Selon Caleb Christopher, l’avis consultatif de la Cour internationale de Justice (CIJ) a un intérêt « pour l’ensemble de la communauté internationale.» L’important est de répondre à la question de savoir si la décolonisation de Maurice a été achevée ou non. « La Convention de Vienne sur le droit des traités est inapplicable, car il ne concerne que les accords entre États, a-t-il ajouté, non pas les autorités responsables d’une administration et le territoire administré. »

Les Iles Marshall reprennent donc l’argument que le Royaume-Uni et Maurice n’étaient pas des partenaires égaux au moment des négociations : « Une autorité administrante a proposé à sa colonie de devenir indépendante sans les Chagos ou pas indépendance du tout. Ce n’était pas un choix. Il s’agit d’examiner le consentement apparent obtenu dans le processus. Il existait une situation d’inégalité entre les deux pays. »

Dayo Apata, Sollicitor General du Nigeria : « La souveraineté territoriale fait partie des droits internationaux »

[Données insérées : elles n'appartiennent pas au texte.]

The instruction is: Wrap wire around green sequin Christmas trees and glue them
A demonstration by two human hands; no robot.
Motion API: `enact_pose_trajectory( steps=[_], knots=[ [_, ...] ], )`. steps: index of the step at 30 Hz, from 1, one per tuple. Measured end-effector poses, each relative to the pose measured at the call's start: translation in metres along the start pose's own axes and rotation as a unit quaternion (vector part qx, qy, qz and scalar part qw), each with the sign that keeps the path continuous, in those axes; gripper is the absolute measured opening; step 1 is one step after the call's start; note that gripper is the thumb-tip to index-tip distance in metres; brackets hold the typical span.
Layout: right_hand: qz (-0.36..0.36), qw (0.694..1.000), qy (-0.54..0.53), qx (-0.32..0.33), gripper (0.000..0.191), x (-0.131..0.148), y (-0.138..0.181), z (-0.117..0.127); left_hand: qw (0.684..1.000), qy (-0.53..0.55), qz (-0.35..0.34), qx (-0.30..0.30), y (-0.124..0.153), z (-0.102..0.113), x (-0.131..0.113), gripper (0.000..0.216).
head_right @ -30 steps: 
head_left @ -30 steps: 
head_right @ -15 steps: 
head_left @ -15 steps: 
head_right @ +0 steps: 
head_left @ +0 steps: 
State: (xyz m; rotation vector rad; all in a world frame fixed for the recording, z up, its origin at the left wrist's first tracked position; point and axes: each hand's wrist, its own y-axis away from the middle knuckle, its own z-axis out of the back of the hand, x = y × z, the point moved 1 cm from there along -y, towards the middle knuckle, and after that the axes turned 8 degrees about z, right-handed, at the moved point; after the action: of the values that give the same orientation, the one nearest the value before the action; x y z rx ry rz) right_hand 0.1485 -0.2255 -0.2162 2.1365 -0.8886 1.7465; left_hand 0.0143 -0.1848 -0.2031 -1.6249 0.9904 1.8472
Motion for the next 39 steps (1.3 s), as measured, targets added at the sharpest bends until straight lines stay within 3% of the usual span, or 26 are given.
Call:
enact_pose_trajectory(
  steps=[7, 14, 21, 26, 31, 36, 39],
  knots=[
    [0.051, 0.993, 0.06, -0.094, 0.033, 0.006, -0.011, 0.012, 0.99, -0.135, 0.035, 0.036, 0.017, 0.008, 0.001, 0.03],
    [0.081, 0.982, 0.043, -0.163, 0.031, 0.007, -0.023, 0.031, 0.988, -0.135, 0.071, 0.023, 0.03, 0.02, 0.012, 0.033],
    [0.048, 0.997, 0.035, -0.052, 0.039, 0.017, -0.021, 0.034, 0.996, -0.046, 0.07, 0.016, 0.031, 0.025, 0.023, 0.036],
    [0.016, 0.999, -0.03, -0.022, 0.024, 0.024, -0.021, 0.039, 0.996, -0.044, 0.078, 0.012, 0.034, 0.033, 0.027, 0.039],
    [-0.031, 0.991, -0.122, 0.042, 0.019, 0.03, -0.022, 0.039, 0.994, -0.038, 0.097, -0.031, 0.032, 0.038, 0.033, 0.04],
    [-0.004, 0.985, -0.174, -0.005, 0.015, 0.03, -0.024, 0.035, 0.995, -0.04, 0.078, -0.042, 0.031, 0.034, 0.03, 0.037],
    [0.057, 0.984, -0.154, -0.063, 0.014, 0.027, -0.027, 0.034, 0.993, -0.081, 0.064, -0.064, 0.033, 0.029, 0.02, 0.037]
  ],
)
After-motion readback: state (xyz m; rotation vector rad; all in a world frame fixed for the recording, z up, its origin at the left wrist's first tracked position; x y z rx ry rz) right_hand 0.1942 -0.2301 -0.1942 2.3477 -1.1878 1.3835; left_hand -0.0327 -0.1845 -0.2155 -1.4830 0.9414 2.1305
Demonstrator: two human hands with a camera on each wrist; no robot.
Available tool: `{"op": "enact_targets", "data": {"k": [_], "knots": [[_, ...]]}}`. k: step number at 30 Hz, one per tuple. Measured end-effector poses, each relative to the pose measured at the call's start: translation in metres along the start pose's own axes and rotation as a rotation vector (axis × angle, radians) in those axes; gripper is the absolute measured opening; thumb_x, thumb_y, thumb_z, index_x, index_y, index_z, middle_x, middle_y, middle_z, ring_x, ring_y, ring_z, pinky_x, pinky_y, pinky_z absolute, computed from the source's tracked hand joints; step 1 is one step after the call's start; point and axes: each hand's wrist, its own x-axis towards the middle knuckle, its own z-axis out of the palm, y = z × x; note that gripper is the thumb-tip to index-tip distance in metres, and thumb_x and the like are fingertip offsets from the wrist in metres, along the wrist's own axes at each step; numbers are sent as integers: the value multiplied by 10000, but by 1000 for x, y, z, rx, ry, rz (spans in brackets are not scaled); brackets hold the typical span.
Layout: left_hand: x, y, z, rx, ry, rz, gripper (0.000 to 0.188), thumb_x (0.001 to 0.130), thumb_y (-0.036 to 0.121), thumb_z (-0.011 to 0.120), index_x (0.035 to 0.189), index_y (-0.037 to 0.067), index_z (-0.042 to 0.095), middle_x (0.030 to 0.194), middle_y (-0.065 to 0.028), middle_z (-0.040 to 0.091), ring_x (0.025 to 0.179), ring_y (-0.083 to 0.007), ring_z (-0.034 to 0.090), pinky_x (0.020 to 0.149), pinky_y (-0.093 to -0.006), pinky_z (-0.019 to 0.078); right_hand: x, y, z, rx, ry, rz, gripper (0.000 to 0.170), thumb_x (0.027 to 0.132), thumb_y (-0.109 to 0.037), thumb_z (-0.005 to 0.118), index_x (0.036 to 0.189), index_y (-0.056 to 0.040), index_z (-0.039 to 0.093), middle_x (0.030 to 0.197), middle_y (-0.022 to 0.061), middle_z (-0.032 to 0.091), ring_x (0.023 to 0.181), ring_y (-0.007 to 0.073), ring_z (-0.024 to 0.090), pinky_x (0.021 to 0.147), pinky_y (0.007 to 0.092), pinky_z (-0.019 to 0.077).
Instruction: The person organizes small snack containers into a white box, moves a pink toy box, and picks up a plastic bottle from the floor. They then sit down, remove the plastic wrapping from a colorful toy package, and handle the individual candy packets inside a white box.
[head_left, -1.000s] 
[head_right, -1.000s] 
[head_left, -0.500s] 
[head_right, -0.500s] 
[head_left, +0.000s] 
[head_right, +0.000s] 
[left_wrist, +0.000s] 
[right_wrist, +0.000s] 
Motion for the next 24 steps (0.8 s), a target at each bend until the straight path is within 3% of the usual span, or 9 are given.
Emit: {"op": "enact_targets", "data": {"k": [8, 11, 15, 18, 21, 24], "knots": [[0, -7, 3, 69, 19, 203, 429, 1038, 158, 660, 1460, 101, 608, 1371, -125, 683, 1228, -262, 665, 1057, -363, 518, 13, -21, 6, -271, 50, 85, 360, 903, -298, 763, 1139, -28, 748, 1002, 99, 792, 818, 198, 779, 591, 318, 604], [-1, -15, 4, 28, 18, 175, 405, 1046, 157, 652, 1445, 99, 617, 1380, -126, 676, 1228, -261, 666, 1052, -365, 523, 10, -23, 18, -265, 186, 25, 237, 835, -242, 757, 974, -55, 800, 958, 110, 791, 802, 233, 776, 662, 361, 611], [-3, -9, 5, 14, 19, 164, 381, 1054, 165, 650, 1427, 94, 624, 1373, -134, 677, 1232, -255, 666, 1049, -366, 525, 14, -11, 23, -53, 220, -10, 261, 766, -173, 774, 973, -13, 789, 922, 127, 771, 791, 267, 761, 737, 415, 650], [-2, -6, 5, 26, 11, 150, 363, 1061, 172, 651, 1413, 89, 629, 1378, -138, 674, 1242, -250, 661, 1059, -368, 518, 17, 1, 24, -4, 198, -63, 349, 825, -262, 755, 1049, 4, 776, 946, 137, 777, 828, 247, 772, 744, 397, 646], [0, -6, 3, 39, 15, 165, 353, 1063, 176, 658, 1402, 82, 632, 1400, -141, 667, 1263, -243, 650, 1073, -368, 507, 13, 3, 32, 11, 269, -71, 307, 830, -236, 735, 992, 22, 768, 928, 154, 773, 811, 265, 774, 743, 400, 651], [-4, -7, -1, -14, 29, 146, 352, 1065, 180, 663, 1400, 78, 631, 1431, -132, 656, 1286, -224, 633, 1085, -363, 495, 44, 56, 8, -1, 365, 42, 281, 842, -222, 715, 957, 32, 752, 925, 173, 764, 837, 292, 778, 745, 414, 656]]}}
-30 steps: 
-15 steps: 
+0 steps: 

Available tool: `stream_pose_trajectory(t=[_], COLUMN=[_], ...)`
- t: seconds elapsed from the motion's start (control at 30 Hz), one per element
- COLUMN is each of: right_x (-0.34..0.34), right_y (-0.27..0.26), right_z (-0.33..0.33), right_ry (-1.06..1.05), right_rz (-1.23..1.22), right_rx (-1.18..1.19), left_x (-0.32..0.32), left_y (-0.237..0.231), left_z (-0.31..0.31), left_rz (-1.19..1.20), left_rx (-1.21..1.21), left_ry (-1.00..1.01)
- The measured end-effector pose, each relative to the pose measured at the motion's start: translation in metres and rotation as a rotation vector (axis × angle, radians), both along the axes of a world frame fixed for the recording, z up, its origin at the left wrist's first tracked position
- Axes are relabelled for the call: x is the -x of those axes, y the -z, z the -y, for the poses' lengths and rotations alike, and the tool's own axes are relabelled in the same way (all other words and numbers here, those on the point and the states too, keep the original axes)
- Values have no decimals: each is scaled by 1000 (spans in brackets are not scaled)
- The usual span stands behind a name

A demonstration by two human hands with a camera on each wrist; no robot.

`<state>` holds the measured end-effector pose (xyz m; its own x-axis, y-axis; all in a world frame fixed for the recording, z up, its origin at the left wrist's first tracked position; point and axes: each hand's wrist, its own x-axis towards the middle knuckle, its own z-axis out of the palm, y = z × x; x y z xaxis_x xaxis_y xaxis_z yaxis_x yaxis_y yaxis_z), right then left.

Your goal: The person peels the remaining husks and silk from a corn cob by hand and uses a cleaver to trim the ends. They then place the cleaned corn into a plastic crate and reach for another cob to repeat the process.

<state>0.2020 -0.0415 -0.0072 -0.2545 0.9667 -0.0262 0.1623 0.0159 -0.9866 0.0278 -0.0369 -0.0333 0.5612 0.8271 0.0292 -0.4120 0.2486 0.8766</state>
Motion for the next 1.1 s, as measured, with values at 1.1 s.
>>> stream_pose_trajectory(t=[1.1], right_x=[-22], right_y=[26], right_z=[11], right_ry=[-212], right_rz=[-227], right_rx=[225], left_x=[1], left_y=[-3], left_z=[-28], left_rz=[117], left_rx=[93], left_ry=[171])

Dayao Apata, Sollicitor General de la République fédérale du Nigeria, a, lors de son intervention, appelé la Cour internationale de Justice à prendre en compte la souffrance subie par le peuple chagossien lorsqu’elle sera appelée à rendre son avis consultatif. « Le principe des États et la souveraineté territoriale font partie des droits internationaux », a-t-il fait comprendre. Il a aussi  donné la réplique aux Allemands, qui avaient affirmé que la résolution à l’ordre du jour avait été votée uniquement par Maurice. « Faux », a-t-il affirmé. Cette résolution, précise-t-il, a été présentée par 54 pays africains et a aussi fait l’objet de consultations élargies.